Phonemic Awareness: Prereading Activities For Students Who Are Struggling
With a student who is having great problems even learning the first letters and sounds and blending them together or having lots of trouble even progressing past the first couple of lessons, it is the author's advice to put away the reading books and do phonological awareness training techniques orally. Phonological awareness training should be playful and engaging as well as deliberate and purposeful. This is what the author does: -
Play the secret language game: tell the student that you are going to say a word in a secret language and he or she is going to tell you what the word is. Say, "this is an animal, /ra/---/t/. What is it?" Then the next step would be to blend /r/---/at/, and finally /r/--/a/--/t/. You will need to refer to the video tape to make sure that you are saying the sounds correctly. You can tell the student to press or squeeze the sounds together. Start with words with only two or three phonemes (sounds) and if your student is having trouble, say the sounds closer together until he figures out the word. (Also, check out the section on Special Word Attack Strategies for Blending in the teachers manual.

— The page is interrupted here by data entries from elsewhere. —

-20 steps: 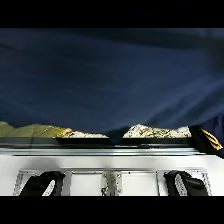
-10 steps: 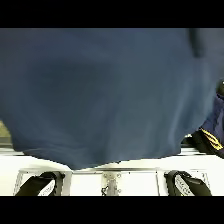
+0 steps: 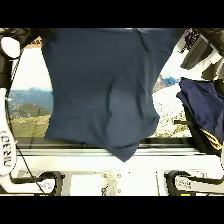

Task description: Fold the clothes and pants, and hang the long-sleeved shirts on hangers.

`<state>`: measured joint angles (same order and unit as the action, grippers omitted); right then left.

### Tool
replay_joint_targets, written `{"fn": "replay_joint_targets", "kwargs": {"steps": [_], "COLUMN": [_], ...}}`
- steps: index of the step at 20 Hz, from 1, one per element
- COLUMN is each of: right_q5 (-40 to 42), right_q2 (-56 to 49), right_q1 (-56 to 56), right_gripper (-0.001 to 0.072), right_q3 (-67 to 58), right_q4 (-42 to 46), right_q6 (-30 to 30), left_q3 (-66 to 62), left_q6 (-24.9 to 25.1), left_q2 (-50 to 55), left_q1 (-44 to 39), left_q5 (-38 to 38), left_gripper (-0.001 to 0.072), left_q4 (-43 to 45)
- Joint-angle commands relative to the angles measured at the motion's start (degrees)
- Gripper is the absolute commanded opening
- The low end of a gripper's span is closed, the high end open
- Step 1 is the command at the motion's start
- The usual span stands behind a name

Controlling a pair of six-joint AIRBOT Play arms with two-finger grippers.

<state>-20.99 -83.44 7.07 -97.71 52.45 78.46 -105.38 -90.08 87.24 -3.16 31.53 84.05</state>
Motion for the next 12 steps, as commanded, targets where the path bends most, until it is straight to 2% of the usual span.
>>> {"fn": "replay_joint_targets", "kwargs": {"steps": [1,4,6,9,12], "right_q5": [2.56,-7.26,-19.02,-33.09,-39.08], "right_q2": [-1.46,2.36,5.51,10.86,18.40], "right_q1": [0.26,3.50,6.47,8.26,7.19], "right_gripper": [0.0678,0.0677,0.0676,0.0676,0.0676], "right_q3": [-1.07,-1.07,-0.83,4.48,17.31], "right_q4": [0.28,0.37,2.75,8.94,10.36], "right_q6": [0.35,0.35,0.35,0.37,0.37], "left_q3": [-6.88,-11.26,-9.77,3.37,23.61], "left_q6": [-1.27,-3.30,-5.25,-8.39,-12.57], "left_q2": [6.69,6.29,3.65,-3.08,-10.36], "left_q1": [0.07,2.03,5.40,12.28,18.88], "left_q5": [4.28,15.34,24.22,32.59,34.27], "left_gripper": [0.0706,0.0705,0.0705,0.0705,0.0705], "left_q4": [-0.07,0.00,-0.02,-0.11,-0.22]}}
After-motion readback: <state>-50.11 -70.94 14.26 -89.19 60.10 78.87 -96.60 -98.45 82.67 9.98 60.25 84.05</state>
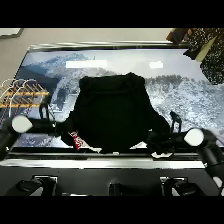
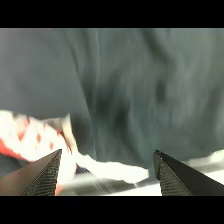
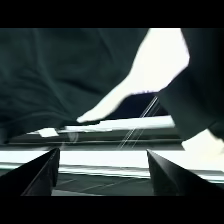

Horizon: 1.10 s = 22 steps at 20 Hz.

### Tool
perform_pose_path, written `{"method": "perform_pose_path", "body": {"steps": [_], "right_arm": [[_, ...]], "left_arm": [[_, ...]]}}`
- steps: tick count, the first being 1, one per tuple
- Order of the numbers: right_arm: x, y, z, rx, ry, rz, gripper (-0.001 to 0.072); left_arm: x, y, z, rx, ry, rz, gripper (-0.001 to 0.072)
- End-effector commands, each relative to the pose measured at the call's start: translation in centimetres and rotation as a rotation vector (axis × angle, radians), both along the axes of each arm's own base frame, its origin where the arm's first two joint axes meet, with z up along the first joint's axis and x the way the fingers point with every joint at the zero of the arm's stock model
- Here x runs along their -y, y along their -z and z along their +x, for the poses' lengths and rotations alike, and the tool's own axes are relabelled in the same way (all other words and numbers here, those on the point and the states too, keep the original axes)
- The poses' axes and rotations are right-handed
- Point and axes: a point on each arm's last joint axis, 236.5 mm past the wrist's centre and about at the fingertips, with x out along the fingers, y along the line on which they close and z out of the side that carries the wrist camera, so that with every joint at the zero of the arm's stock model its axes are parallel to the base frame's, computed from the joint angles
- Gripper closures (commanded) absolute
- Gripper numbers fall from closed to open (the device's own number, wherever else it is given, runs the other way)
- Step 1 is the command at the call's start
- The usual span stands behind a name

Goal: Fold the clothes and pants, and hang the long-sleeved shirts on hangers.

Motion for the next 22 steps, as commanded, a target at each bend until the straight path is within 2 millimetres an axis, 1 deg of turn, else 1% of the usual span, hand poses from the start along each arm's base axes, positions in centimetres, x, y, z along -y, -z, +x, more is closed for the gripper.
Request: {"method": "perform_pose_path", "body": {"steps": [1,3,5,7,8,9,10,11,13,15,19,22], "right_arm": [[-1.5,2.8,0.1,0.007,0.116,0.044,0.0088],[-1.6,4.1,1.5,0.001,0.155,0.044,0.0089],[-2.1,5.9,2.0,-0.051,0.177,0.053,0.0089],[-2.9,7.2,2.8,-0.070,0.195,0.082,0.0096],[-3.2,7.7,3.6,-0.061,0.211,0.098,0.0185],[-3.4,8.0,4.2,-0.055,0.233,0.108,0.0358],[-3.5,8.1,4.6,-0.054,0.254,0.118,0.0568],[-3.5,8.1,4.6,-0.053,0.255,0.120,0.0631],[-3.6,7.8,4.1,-0.063,0.238,0.121,0.0668],[-3.7,7.6,3.5,-0.076,0.217,0.119,0.0668],[-3.8,7.5,2.8,-0.098,0.204,0.122,0.0668],[-3.9,7.4,2.6,-0.111,0.211,0.128,0.0668]], "left_arm": [[1.6,3.6,-5.0,-0.113,-0.011,-0.054,0.0054],[1.9,4.6,-5.8,-0.137,-0.014,-0.050,0.0055],[2.1,4.8,-5.8,-0.129,-0.009,-0.048,0.0055],[2.2,5.1,-5.6,-0.129,-0.018,-0.049,0.0054],[2.3,5.2,-5.4,-0.129,-0.024,-0.052,0.0054],[2.4,5.3,-5.0,-0.128,-0.036,-0.060,0.0055],[2.6,5.4,-4.7,-0.127,-0.051,-0.072,0.0054],[2.9,5.6,-4.2,-0.127,-0.070,-0.085,0.0054],[3.4,6.2,-3.4,-0.133,-0.089,-0.106,0.0054],[4.1,7.2,-3.2,-0.155,-0.087,-0.125,0.0054],[5.0,9.1,-3.5,-0.229,-0.098,-0.144,0.0055],[5.7,9.8,-3.9,-0.238,-0.084,-0.133,0.0056]]}}
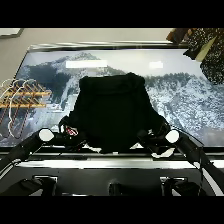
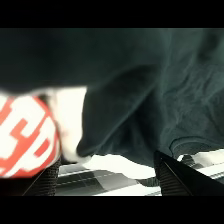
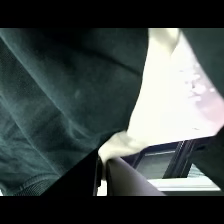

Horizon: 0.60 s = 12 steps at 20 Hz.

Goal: Fold the clothes and pants, and hang the long-sleeved shirts on hangers.

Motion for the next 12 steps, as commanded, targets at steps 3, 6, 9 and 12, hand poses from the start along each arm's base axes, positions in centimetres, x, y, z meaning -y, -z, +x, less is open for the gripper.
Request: {"method": "perform_pose_path", "body": {"steps": [3,6,9,12], "right_arm": [[-0.3,0.0,-1.1,-0.043,-0.014,0.014,0.0668],[-0.6,-1.0,-1.8,-0.047,-0.032,0.028,0.0669],[-0.7,-3.7,-3.6,-0.054,-0.037,0.052,0.0669],[0.3,-6.9,-8.2,-0.117,-0.034,0.044,0.0669]], "left_arm": [[1.6,0.7,0.1,0.004,-0.016,-0.014,0.0546],[1.9,0.0,0.4,0.001,-0.029,-0.038,0.0669],[0.8,-2.2,-1.6,-0.046,0.055,-0.051,0.0670],[-3.1,-4.7,-5.6,-0.058,0.147,0.073,0.0670]]}}
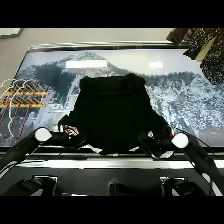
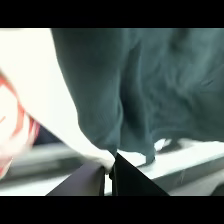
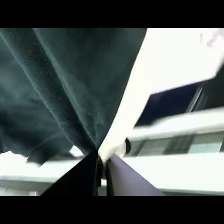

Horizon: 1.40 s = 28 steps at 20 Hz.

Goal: Fold the clothes and pants, and hang the long-sleeved shirts on hangers.

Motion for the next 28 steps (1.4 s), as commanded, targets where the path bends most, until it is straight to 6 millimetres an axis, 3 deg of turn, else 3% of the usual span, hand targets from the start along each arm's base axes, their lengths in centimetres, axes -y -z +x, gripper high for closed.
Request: {"method": "perform_pose_path", "body": {"steps": [1,3,5,7,9,12,15,17,19,21,23,25,26,27,28], "right_arm": [[1.2,-3.3,-6.1,-0.106,-0.003,-0.012,0.0669],[1.5,-5.3,-8.9,-0.130,0.043,0.012,0.0669],[1.6,-6.8,-9.2,-0.112,0.157,0.055,0.0669],[1.2,-7.8,-7.1,-0.067,0.266,0.114,0.0669],[1.0,-7.9,-4.1,-0.021,0.336,0.145,0.0669],[0.1,-6.9,0.6,-0.032,0.448,0.201,0.0668],[-0.1,-6.5,7.8,0.019,0.665,0.327,0.0669],[0.4,-5.4,11.0,0.009,0.799,0.380,0.0669],[0.6,-3.2,12.3,-0.041,0.872,0.381,0.0668],[0.5,-0.6,12.1,-0.088,0.864,0.330,0.0668],[0.7,0.8,12.2,-0.069,0.825,0.281,0.0666],[1.3,0.6,13.0,0.053,0.737,0.227,0.0499],[1.3,0.3,13.2,0.102,0.674,0.203,0.0456],[1.0,-0.2,13.5,0.151,0.606,0.183,0.0447],[0.9,-0.9,13.6,0.200,0.530,0.155,0.0447]], "left_arm": [[-4.1,-2.5,-5.2,-0.037,0.119,0.127,0.0670],[-4.5,-4.9,-6.8,0.018,0.144,0.111,0.0670],[-4.1,-7.0,-6.4,0.083,0.105,0.067,0.0671],[-3.2,-8.0,-5.5,0.092,0.083,0.033,0.0671],[-1.8,-8.1,-3.3,0.093,0.029,-0.019,0.0671],[0.0,-7.0,1.0,0.047,-0.099,-0.089,0.0671],[1.2,-6.0,6.0,0.022,-0.221,-0.160,0.0671],[1.3,-5.0,9.2,0.020,-0.262,-0.150,0.0671],[1.6,-4.0,11.8,0.016,-0.287,-0.136,0.0671],[2.0,-2.7,14.1,0.004,-0.304,-0.123,0.0671],[2.1,-1.6,15.9,-0.014,-0.354,-0.118,0.0670],[1.9,-1.1,17.5,0.013,-0.385,-0.113,0.0668],[1.8,-1.3,18.2,0.039,-0.389,-0.112,0.0658],[1.5,-1.8,18.8,0.078,-0.379,-0.111,0.0563],[1.1,-2.5,19.4,0.114,-0.358,-0.110,0.0410]]}}
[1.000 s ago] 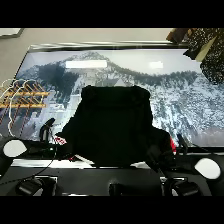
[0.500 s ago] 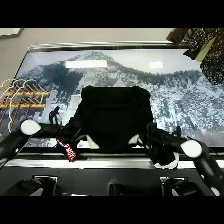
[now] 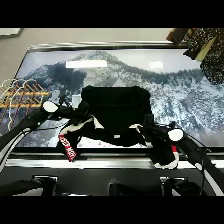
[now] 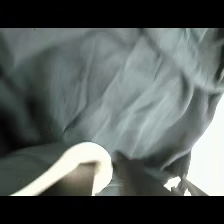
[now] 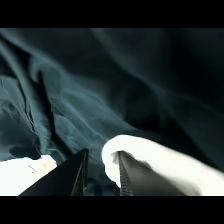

Eventually the student should be able to blend the sounds together to make three and four phoneme words. Using the students' names, your name or what's for lunch can be fun. As the student gets better at this skill, slowly lengthen the time between sounds until the sounds are about one second apart. It is useful to teach the finger tapping technique (explained under word reading) to aid students in blending sounds together. This is the same technique for blending that they will be using to sound out words in the program except that you are not using letter names at this point. It is best to start with letter sounds that you can stretch out which will be easier for the student (m, n, s ,sh, l, r, f, and z). By the time your student can blend three and four phoneme words with ease, he will be ready to start to work in the reading books. -
Work with beginning segmenting skills by asking questions like: "Tell me an animal that starts with /d/", or "What sound does your name begin with?" Focus on one sound like the sound of /s/. Then say a word and if it has this sound in it, the student can jump in the air or clap his hands. With a group of students, you can assign them each a sound and then have them jump or clap if you say a word with that sound in it. Use blocks to segment the sounds in words (these are called Elkonin boxes after the Russian scientist who invented the technique).
 An Elkonin box card |
Create Elkonin boxes like the one in the illustration out of pictures from old workbooks, magazines or your own drawings. Give the student three blocks or other manipulatives all of the same color or type (because we are not differentiating between vowels and consonants at this point) and have him tell you the three sounds as he moves the counters into the three boxes from left to right. You will have to model this technique at first and will probably have to stretch out the sounds in words as you say them when the student is having trouble. The student moves a block up into the space (see illustration) for the first sound while saying it and then does the same thing for the remaining sounds. Start with words with two or three sounds. Words with consonant sounds that can be stretched out like in "mom" and "man" and "nut", will be easier for the beginner. Many commercial phonemic awareness programs have ready made "Elkonin Boxes", but they are easy to make yourself. By the time the student can segment three and four phoneme words, he will be ready to start reading in the reading books. Phoneme segmentation is the best predictor of early reading success. Using manipulatives to represent each sound (rather than each letter) makes the task concrete and multisensory.
- Read books that emphasize rhyming and/or word play. Read a rhyming story (Dr. Suess books work well for children) and stop before the rhyming word so the student can guess the word. Play word games with your student, like finding what rhymes with "elephant" - pelephant, gelephant, telephant, etc. Say a word out loud and throw a ball to a student who says a word or nonword that rhymes with the word and throws the ball back. An easy and fun activity is called "balking tackwards." In this game students transpose the first letters of two words, i.e. "hotdog" would become "dothog", "reading class" would become "cleading rass", and "pea soup" would become "sea poop." Teach "Pig Latin" if you want. Pig Latin turns out to be a good predictor of early reading success.
When your students can segment and blend three and four phoneme words, it's time to get the books back out and start reading.
A great book for ideas on phonological awareness training is Phoneme Awareness in Young Children (Adams 1998 - #880-638-3775). Another wonderful book that has good teaching strategies and is written for parents is Straight Talk About Reading (Hall and Moats 1999). You can also suggest that the parents of your students get this book.